Problem requirements ->
The lines to extract begin at the one containing "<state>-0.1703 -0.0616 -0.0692" and run to the end of the listing; set them down exactly and alone.
==================================================
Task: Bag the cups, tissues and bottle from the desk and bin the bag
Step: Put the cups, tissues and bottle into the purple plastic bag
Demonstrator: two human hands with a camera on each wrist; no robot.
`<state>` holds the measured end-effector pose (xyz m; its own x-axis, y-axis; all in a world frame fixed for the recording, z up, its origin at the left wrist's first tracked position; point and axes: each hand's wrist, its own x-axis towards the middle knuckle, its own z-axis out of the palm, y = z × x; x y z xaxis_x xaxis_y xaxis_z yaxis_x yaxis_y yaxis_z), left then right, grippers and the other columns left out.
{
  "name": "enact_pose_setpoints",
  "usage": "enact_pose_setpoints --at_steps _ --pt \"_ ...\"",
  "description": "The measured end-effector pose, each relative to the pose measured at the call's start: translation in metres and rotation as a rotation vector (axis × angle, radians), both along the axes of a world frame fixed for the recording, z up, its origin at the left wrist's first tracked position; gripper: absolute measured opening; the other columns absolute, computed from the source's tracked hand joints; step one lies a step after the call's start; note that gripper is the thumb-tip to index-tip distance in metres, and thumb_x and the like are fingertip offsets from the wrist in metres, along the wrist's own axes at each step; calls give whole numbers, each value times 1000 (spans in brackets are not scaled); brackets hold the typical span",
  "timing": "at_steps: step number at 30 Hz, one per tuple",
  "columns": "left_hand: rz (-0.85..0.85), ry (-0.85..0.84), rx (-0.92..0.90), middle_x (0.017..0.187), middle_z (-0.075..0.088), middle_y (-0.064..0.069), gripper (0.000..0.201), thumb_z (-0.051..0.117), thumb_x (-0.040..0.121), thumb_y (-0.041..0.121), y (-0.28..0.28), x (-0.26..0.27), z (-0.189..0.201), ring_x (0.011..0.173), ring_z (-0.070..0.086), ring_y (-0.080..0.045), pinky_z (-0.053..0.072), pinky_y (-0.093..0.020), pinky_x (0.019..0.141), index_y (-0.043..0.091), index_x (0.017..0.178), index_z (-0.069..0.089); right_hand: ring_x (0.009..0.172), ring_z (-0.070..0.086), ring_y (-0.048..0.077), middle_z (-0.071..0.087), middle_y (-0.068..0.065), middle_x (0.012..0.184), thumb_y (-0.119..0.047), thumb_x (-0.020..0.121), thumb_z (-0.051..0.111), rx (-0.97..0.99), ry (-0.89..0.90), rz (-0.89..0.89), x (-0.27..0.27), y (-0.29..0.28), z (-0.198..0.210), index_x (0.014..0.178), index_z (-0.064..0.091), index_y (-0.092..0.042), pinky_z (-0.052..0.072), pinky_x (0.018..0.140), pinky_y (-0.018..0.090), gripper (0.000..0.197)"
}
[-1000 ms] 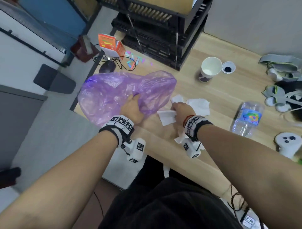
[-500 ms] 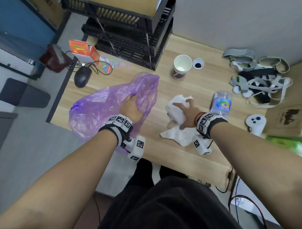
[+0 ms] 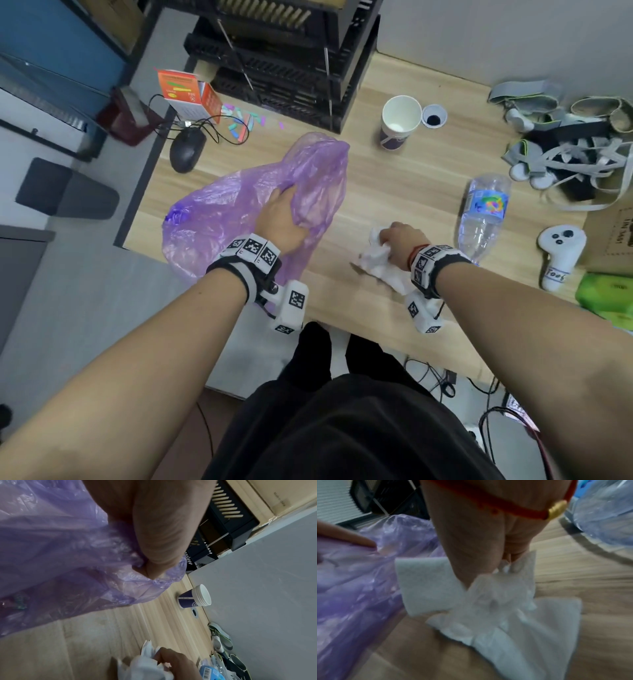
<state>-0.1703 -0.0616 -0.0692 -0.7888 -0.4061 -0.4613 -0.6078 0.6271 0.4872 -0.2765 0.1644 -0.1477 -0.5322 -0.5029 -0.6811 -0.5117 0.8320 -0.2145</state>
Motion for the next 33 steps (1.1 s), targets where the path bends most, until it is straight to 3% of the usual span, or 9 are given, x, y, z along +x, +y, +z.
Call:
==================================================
Solution for this task ->
<state>-0.1703 -0.0616 -0.0692 -0.7888 -0.4061 -0.4613 -0.6078 0.6271 0.4872 -0.2765 0.1644 -0.1477 -0.5322 -0.5029 -0.6811 -0.5117 0.8320 -0.2145</state>
Motion for the next 33 steps (1.1 s), targets where the path bends most, until it is straight to 3% of the usual span, or 9 are given, x, y, z along +x, +y, +z.
Call:

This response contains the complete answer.